Was technisch wichtig ist: Unsere Infrarot-Heizlampen sorgen dafür, dass die Temperatur über die gesamte Oberfläche der Wafer gleichmäßig bleibt – mit einer Genauigkeit von unter einem Millimeter. In der Produktion halten wir die Temperaturschwankungen typischerweise auf ±0,1°C. Diese Präzision wird erreicht, indem das NIR-Spektrum an die Absorptionseigenschaften des Photoresists angepasst wird. Dadurch wird die Erwärmung schnell und kontaktlos erfolgen, wobei die Erwärmungsrate reproduzierbar ist. Das System ist für den Einsatz in Reinräumen der Klassen 1 bis 100 geeignet – während des Betriebs entstehen keine Partikel. Die Zuverlässigkeit des Systems wird durch kontinuierlichen Betrieb unter Beweis gestellt: Die Geräte können mehr als 5.000 Stunden lang betrieben werden, ohne dass es zu mehr als 5% Leistungsabfall kommt. Das bedeutet weniger ungeplante Stillstände und weniger notwendige Lampenaustausche.

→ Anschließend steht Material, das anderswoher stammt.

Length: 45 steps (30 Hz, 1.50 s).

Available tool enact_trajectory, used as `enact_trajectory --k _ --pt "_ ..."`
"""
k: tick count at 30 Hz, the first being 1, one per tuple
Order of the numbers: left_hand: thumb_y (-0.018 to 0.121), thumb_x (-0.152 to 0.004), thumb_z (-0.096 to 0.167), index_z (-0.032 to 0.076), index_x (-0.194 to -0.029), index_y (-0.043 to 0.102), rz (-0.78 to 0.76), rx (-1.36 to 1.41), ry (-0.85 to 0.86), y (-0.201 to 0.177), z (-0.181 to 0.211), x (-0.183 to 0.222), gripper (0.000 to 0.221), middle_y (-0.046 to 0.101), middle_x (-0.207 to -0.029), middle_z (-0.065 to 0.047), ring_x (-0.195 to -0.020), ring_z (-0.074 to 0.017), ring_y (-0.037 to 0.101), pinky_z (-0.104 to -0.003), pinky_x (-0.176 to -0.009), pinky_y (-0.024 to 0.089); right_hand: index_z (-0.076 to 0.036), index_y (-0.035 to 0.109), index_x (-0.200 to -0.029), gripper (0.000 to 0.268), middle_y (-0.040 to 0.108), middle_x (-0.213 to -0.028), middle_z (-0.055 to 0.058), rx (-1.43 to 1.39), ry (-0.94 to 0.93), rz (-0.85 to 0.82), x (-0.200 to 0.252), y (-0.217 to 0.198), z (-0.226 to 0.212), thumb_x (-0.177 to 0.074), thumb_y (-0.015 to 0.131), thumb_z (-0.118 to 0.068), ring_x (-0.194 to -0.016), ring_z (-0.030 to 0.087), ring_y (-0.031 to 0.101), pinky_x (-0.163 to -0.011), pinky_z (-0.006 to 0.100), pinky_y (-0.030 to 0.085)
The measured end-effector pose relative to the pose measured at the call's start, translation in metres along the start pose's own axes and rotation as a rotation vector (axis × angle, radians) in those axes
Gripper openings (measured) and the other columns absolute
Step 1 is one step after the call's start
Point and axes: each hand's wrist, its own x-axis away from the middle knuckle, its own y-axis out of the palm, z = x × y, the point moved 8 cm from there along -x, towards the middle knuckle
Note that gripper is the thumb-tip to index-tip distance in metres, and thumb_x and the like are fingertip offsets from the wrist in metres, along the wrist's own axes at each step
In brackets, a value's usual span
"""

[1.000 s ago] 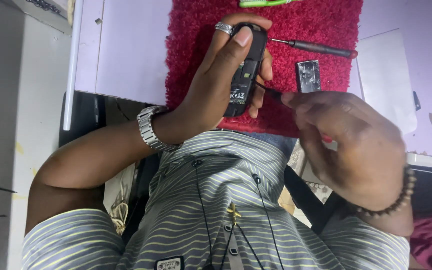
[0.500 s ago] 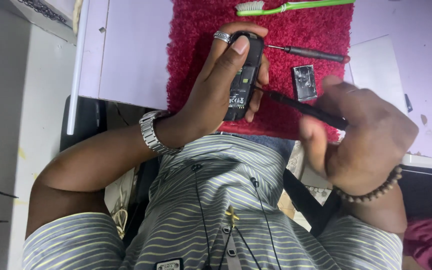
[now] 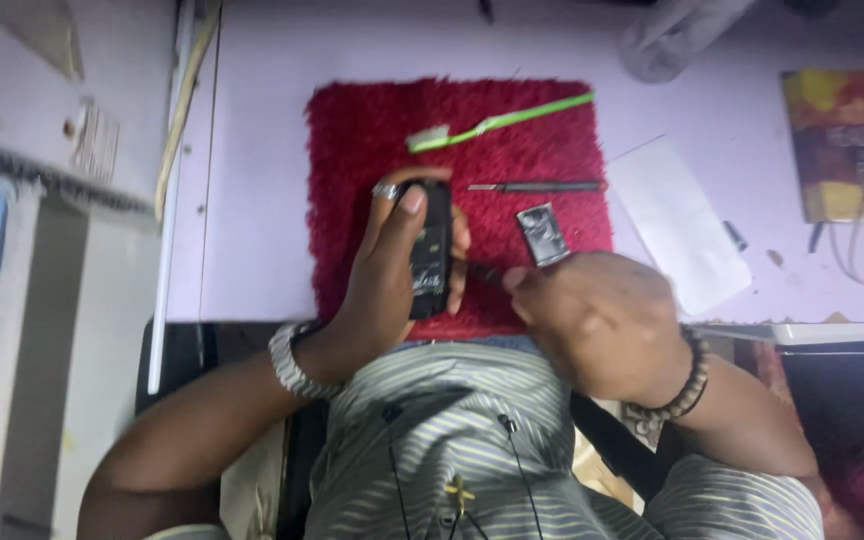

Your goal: Disassembling a mobile phone to access internal components using a screwdriver and prying tools

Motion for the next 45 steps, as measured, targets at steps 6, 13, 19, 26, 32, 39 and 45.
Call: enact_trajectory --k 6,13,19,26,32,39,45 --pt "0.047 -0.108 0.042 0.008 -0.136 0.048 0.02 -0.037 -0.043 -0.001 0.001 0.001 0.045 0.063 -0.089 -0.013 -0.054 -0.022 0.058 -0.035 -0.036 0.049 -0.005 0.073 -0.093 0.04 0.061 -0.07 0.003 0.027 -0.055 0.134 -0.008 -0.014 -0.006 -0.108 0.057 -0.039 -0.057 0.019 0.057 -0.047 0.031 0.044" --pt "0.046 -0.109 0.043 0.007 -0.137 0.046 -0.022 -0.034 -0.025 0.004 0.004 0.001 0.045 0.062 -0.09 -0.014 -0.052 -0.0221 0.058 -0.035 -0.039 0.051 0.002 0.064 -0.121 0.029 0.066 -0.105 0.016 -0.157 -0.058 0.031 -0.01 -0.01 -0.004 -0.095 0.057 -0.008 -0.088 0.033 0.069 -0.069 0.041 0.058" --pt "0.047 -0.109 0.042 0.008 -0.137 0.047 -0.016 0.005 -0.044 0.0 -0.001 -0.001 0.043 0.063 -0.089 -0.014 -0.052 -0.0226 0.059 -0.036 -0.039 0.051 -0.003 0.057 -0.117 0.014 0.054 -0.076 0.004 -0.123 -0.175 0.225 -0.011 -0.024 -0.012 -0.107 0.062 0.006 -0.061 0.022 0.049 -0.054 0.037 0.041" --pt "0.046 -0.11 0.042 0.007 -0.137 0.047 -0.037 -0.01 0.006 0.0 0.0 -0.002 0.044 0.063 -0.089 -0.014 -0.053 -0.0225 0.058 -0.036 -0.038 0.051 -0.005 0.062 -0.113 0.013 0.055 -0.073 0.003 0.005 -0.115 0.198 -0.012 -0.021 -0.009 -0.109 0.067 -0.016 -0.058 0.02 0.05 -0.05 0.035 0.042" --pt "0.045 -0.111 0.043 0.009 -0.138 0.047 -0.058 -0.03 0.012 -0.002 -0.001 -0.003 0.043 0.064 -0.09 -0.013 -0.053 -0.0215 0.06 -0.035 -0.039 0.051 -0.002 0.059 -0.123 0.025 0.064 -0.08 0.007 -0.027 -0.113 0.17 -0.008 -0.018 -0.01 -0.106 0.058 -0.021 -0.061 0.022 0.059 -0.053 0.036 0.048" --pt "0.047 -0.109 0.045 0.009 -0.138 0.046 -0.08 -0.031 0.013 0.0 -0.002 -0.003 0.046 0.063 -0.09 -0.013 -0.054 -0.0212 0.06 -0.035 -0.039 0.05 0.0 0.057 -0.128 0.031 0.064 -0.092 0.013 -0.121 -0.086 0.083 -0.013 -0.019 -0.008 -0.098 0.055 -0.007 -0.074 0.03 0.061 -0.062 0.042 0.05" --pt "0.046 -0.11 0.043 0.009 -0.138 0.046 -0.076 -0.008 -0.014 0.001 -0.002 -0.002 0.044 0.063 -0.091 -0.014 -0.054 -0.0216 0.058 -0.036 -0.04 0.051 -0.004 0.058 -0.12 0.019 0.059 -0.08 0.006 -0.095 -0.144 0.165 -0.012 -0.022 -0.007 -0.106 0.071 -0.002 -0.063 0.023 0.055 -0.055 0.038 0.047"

Warum es funktioniert, wo es wichtig ist: In den Lithografieeinheiten sowie bei den Beschichtungs- und Erhitzungsvorschaltungen ist die Temperaturregelung entscheidend – sie beeinflusst direkt die Dicke des Photoresists, seine Haftung sowie die Genauigkeit der Strukturierung. Eine bessere thermische Reproduzierbarkeit führt dazu, dass weniger Material verschwendet wird, die Qualifizierung des Produkts beschleunigt wird und der Energieverbrauch pro Wafer reduziert wird – schließlich muss man nicht mehr durch übermäßige Erhitzung ausgleichen. Die schnelle thermische Reaktion der Lampe verkürzt außerdem die Wartezeiten zwischen den Chargen – dadurch kann die Durchlaufgeschwindigkeit erhöht werden, ohne dass zusätzliche thermische Belastungen auf die Kammer ausgeübt werden.

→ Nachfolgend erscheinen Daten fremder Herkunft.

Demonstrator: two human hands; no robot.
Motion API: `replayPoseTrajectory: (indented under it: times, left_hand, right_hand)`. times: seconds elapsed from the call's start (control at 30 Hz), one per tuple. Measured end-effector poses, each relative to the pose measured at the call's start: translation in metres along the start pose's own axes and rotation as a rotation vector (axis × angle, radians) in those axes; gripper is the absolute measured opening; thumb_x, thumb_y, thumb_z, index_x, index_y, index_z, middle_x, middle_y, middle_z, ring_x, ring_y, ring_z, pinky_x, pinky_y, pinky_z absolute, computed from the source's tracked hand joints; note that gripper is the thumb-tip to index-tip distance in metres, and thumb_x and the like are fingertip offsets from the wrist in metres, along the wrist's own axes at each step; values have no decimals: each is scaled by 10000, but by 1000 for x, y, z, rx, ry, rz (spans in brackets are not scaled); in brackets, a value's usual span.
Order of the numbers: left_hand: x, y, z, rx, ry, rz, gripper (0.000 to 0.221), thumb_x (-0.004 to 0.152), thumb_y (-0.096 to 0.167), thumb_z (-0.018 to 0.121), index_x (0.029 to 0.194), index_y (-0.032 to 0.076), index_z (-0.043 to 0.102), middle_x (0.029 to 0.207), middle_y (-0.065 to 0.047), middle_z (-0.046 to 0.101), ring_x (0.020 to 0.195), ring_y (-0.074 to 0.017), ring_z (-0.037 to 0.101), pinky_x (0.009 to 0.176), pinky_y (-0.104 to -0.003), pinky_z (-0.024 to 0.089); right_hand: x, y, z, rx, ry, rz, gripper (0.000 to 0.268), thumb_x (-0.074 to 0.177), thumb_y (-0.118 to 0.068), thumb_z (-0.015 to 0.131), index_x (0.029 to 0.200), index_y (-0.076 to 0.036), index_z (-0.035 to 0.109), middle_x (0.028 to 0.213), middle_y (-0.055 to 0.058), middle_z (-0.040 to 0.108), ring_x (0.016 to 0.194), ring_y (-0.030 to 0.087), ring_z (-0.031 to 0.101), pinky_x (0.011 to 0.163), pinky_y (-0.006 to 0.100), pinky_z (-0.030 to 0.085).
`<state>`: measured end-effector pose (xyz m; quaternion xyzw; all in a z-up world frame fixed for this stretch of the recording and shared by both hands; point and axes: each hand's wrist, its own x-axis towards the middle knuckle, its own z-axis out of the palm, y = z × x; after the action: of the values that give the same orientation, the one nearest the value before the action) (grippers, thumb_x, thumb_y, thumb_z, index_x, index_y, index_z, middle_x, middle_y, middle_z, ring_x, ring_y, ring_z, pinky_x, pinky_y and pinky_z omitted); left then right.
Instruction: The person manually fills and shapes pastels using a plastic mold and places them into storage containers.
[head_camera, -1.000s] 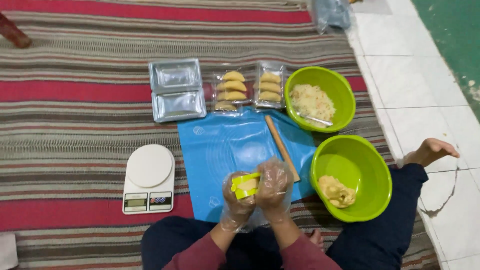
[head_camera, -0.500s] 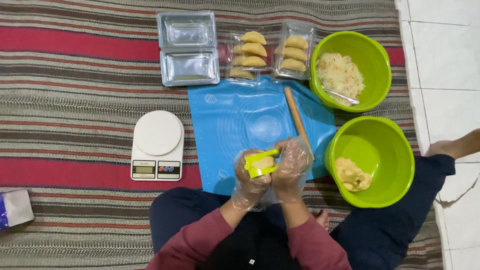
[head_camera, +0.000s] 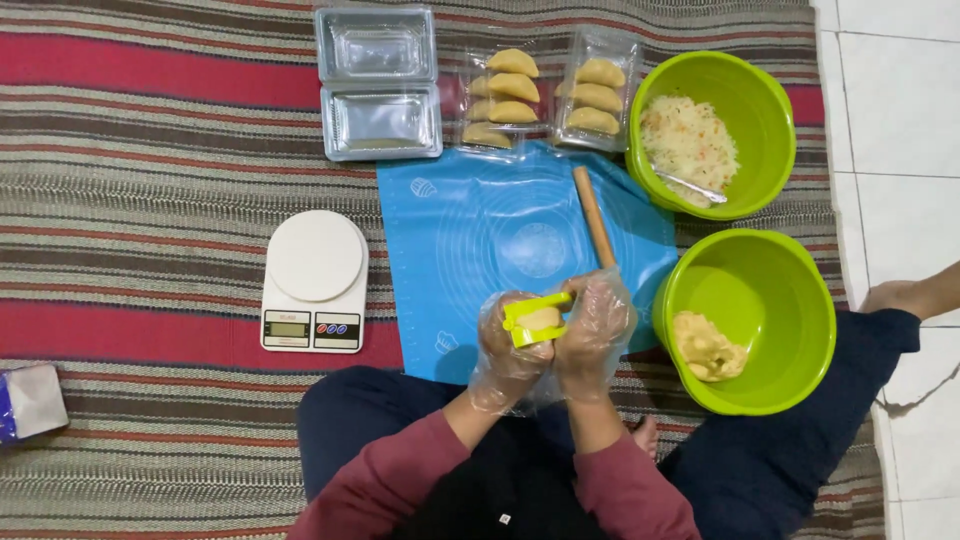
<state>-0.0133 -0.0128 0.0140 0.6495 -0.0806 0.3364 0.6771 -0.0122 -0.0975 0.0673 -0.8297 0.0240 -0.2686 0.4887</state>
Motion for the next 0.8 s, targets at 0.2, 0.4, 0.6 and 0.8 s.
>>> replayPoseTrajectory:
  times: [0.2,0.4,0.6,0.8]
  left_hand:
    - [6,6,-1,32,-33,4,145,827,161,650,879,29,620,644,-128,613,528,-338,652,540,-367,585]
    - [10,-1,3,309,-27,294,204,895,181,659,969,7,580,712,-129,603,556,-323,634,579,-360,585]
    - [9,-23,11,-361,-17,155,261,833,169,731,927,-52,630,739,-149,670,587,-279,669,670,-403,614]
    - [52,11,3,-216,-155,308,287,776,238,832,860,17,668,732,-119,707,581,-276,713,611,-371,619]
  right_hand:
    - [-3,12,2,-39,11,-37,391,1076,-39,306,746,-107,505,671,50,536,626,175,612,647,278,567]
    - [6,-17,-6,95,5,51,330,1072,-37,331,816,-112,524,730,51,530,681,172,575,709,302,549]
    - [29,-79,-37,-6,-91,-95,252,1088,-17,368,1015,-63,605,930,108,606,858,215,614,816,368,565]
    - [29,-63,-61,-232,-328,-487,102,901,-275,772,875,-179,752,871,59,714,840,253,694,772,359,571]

Was man beachten muss: Die Lampe funktioniert am besten, wenn ihre Spannung, der Anschluss sowie die Geometrie des Öffnungsgebiets perfekt zum Gerät passen. Die Installation erfordert eine präzise optische Ausrichtung sowie Kalibrierung des Pyrometers auf die zu heizende Zone. Wenn man das vernachlässigt, führt das zu Ungenauigkeiten in der Temperaturregulierung. Planen Sie daher einen Zeitrahmen für die Integration mit dem Hersteller des Equipments ein, um die Erhitzungsprofile abzustimmen und die thermischen Rückkopplungsschleifen richtig einzustellen.